The controversy over Miralax began in February 2017 after 6 ABC Action News reported that Philadelphia mom Jeanie Ward gave her 3-and-a-half-year-old daughter Nicole the laxative on the advice of a doctor, and within 10 days, Nicole's personality changed drastically. "Near psychiatric events with paranoia, mood swings, aggression, rage," Ward explained. "It was horrifying to see my daughter change like that and to not completely go back to normal."
But doctors like Steve J. Hodges, M.D., associate professor of pediatric urology at Wake Forest University School of Medicine in Winston-Salem, North Carolina, have been prescribing Miralax, known generically as PEG 3350, to their adolescent patients for years.
"More than 100 studies have found PEG 3350 is safe to use in children," says Dr. Hodges. "Nonetheless, I welcome all inquiries into the safety of this ubiquitous laxative."
In 2012, Jeanie Ward helped author and direct a petition at the U.S. Food and Drug Administration asking for a warning label and an investigation into Miralax. And in 2014, an FDA-funded study by the Children's Hospital of Philadelphia (CHOP) began after the agency's own findings indicated "small amounts of ethylene glycol and diethylene glycol"—the same ingredients found in anti-freeze—in Miralax. So far, the study, which is still ongoing, has found 167 cases of adverse side effects in children who took the laxative, including 37 kids who displayed neurological or psychiatric symptoms.
As of April 2018, the FDA says the current labeling for PEG 3350 accurately conveys its risks, and no additional warnings about neuropsychiatric issues in children are needed at this time. "We look forward to results of the CHOP study, to further determine the benefits and risks associated with the use of these products in children," the agency said. The study's results will be disclosed to the FDA once they are released.

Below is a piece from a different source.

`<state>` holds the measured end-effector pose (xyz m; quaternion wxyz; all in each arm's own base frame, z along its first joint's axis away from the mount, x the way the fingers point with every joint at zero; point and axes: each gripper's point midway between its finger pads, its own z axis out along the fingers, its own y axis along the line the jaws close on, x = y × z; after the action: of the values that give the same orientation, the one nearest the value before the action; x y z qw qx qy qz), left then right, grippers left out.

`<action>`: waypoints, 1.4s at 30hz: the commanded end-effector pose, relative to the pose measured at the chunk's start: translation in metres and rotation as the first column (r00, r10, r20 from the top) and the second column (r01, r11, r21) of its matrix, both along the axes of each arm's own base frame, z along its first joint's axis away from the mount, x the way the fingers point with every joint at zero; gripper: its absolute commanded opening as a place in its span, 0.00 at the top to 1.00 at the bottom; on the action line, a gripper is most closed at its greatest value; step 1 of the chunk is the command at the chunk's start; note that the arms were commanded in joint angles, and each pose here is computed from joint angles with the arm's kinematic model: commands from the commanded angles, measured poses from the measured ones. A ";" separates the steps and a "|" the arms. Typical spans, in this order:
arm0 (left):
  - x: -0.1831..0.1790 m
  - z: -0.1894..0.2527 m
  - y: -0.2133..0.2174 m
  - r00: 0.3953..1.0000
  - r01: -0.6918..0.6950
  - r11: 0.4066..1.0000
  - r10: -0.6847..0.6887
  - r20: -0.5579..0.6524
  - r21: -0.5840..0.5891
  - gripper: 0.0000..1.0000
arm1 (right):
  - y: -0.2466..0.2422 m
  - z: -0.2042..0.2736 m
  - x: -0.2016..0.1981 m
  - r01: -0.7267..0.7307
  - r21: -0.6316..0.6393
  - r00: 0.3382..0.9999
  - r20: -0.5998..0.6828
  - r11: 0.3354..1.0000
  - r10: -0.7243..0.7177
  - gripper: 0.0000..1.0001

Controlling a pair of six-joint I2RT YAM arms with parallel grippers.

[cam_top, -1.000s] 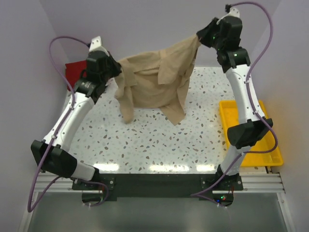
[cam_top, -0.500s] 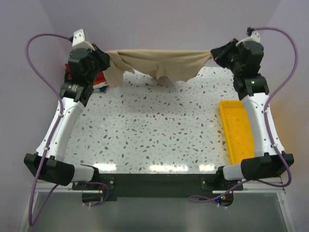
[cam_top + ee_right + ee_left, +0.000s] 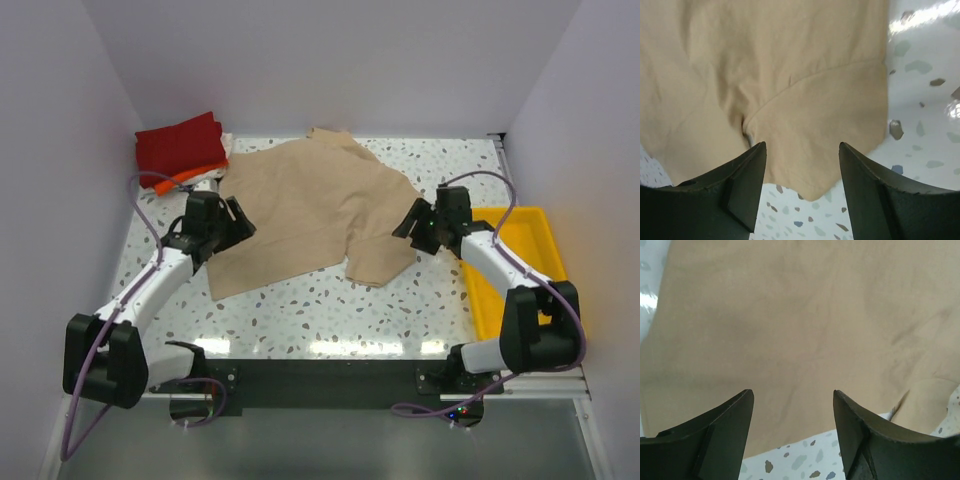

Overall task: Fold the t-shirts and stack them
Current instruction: Flatten the tshirt out

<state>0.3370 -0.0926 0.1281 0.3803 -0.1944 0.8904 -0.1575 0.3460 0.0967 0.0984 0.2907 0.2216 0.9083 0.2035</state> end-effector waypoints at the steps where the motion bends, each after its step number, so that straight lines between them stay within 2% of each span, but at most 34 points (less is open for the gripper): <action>1: -0.012 -0.005 -0.010 1.000 -0.016 0.993 0.017 0.008 -0.118 0.30 | 0.025 0.017 -0.009 -0.088 0.031 0.991 0.106 0.996 0.084 0.37; 4: -0.031 -0.035 -0.007 0.998 -0.047 0.991 0.041 -0.048 -0.125 0.32 | 0.031 -0.002 -0.024 -0.090 -0.019 0.993 0.077 0.996 0.092 0.37; 8: -0.051 -0.059 0.013 0.981 -0.154 0.986 0.145 -0.127 -0.065 0.33 | 0.021 -0.013 -0.030 -0.056 -0.066 0.996 0.070 0.996 0.061 0.37; 13: -0.083 -0.075 0.055 0.904 -0.364 0.928 0.374 -0.206 0.084 0.33 | 0.017 -0.010 -0.029 -0.058 -0.101 0.996 0.067 0.993 0.065 0.37; 16: -0.100 -0.078 0.071 0.858 -0.440 0.886 0.462 -0.225 0.144 0.34 | 0.017 -0.011 -0.027 -0.062 -0.105 0.996 0.063 0.993 0.069 0.37; 20: -0.119 -0.091 0.077 0.821 -0.473 0.864 0.503 -0.269 0.174 0.34 | 0.020 -0.016 -0.026 -0.074 -0.095 0.996 0.045 0.993 0.078 0.37; 24: -0.132 -0.108 0.072 0.809 -0.465 0.870 0.493 -0.321 0.166 0.35 | 0.022 -0.019 -0.027 -0.078 -0.088 0.996 0.036 0.993 0.081 0.37; 31: -0.134 -0.122 0.073 0.807 -0.463 0.869 0.494 -0.323 0.172 0.36 | 0.021 -0.020 -0.028 -0.078 -0.092 0.996 0.031 0.993 0.081 0.37; 34: -0.128 -0.126 0.074 0.821 -0.440 0.878 0.478 -0.313 0.186 0.45 | 0.021 -0.019 -0.027 -0.076 -0.089 0.996 0.032 0.993 0.079 0.37; 36: -0.125 -0.127 0.076 0.821 -0.445 0.874 0.486 -0.299 0.197 0.57 | 0.020 -0.019 -0.026 -0.068 -0.095 0.997 0.029 0.993 0.071 0.37; 37: -0.119 -0.127 0.076 0.833 -0.433 0.880 0.473 -0.286 0.196 0.67 | 0.020 -0.020 -0.026 -0.068 -0.100 0.997 0.026 0.993 0.071 0.37; 40: -0.110 -0.125 0.072 0.852 -0.408 0.894 0.445 -0.276 0.183 0.84 | 0.016 -0.018 -0.022 -0.055 -0.120 0.998 0.025 0.991 0.059 0.37; 42: -0.101 -0.118 0.067 0.867 -0.390 0.906 0.421 -0.264 0.165 1.00 | 0.010 -0.019 -0.020 -0.038 -0.141 0.999 0.015 0.989 0.041 0.37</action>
<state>0.2302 -0.0220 0.0125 0.2789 -0.3947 0.8754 0.0119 0.3095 0.1152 0.0666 0.2837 0.1770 0.9276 0.1665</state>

Experts like David Bunkin, M.D., assistant professor of pediatric gastroenterology and hepatology at Mount Sinai in New York City, remain hopeful that the CHOP study will eventually confirm the laxative's safety. He told Parents.com that while the FDA found trace amounts of those two potentially toxic chemicals in batches of Miralax tested years ago, ownership of the drug has since changed hands and follow-up screenings have not revealed the chemicals.
"This medication has been used safely for a long time in children without any known side effects and is a medication we routinely use in our pediatric gastrointestinal specialty office," Dr. Bunkin explained. "We continue to prescribe it in cases where diet changes to help constipation are not effective or possible, and feel that it is likely safe to use in children."

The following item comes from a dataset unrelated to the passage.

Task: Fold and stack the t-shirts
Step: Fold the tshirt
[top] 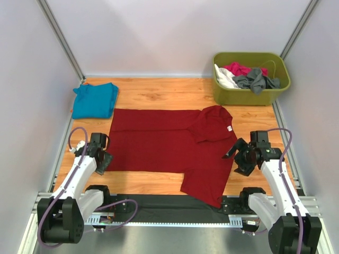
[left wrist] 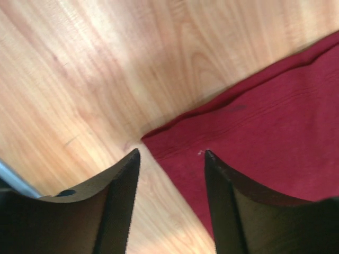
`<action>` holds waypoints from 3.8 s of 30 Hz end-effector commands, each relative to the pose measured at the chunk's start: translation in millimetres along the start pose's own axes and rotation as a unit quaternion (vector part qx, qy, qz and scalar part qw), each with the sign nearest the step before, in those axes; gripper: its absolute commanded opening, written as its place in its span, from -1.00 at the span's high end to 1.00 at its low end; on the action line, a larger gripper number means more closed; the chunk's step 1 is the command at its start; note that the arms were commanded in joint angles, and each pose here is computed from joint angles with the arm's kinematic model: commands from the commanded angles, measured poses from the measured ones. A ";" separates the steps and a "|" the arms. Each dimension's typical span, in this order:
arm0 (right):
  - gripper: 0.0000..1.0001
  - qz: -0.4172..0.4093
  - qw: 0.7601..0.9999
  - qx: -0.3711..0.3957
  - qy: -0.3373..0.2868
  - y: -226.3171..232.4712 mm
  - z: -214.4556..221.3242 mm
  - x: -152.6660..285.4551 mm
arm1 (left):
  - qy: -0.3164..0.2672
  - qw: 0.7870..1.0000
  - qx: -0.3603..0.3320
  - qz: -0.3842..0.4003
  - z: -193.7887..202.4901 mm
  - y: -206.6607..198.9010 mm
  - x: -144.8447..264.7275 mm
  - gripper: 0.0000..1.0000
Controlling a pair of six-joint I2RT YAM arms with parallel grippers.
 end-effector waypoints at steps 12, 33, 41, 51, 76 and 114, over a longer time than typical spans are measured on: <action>-0.54 -0.007 0.996 0.008 0.088 3.2 22.1 -4.0 | -0.017 0.999 0.043 0.026 5.6 5.3 -19.8 0.01; -0.41 0.084 0.968 0.109 0.208 2.5 77.1 -8.6 | -0.005 0.999 0.032 0.012 9.7 9.1 -23.0 1.00; -0.30 0.083 0.964 0.129 0.218 1.9 101.4 -35.6 | -0.002 0.999 0.017 0.028 8.0 3.4 -19.3 1.00; -0.01 0.110 0.963 0.142 0.204 -3.9 103.5 -47.3 | -0.013 1.000 0.013 0.013 6.4 11.6 -19.6 1.00; 0.99 0.077 0.982 0.160 0.062 81.9 -15.8 -7.5 | -0.045 0.999 0.023 -0.006 -27.0 -32.1 25.1 1.00; 0.99 0.108 0.986 0.126 0.022 105.8 -191.8 -42.4 | -0.135 0.988 -0.030 -0.067 -51.2 -183.4 7.5 1.00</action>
Point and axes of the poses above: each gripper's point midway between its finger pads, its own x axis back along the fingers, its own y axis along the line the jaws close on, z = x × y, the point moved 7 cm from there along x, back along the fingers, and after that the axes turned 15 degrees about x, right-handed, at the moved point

Dr. Hodges, for one, hopes the national conversation around Miralax will bring attention to the condition it aims to treat. Constipation is one of the most common causes of abdominal pain, bladder and kidney infections, enuresis ("bedwetting" accidents), and encopresis (involuntary defecation) for children, he says.
"In a small minority of cases, constipation has a medical explanation—a child may have Hirschsprung's disease or other rare, congenital conditions," he says. "But in 95 percent of cases, children withhold stool simply to avoid the pain of pooping. Stool piles up in the rectum, making bowel movements even larger, harder, and more painful."
As Dr. Hodges explains, young kids become constipated for several reasons: they eat too much processed food, they're potty trained before they're ready (and without adequate follow-up), and dismal public-school bathroom conditions and misguided restroom policies prompt children to steer clear of the toilet. "We as a society compound these problems by ignoring the early signs of constipation," he says. "No one bats an eye if a child has enormous or hard bowel movements (the top two signs of a clogged colon) or doesn't poop at least every other day. But children need to poop every day—soft, mushy poops."
If you're still feeling wary of dishing out even a small Miralax dosage, you may want to consider using an enema or physical therapy or try adding fiber-rich foods and prune juice to your child's diet to help move things along. (Do note: once constipation becomes severe, fiber and dietary changes are usually too little, too late.)
"Enemas have been proven in rigorous studies to resolve enuresis and encopresis, and yes, enemas are safe for children," says Dr. Hodges. "On the whole, my patients who receive enemas get far better results than those who use Miralax."
"Ultimately, it doesn't matter what method is used to empty a child's clogged rectum—as long as that method doesn't harm the child, of course," he concludes. "What does matter is that the child's bowels empty completely on daily basis, so the kid doesn't show up at the ER with painful urinary tract infections or opt out of sleep-away camp because she wets the bed."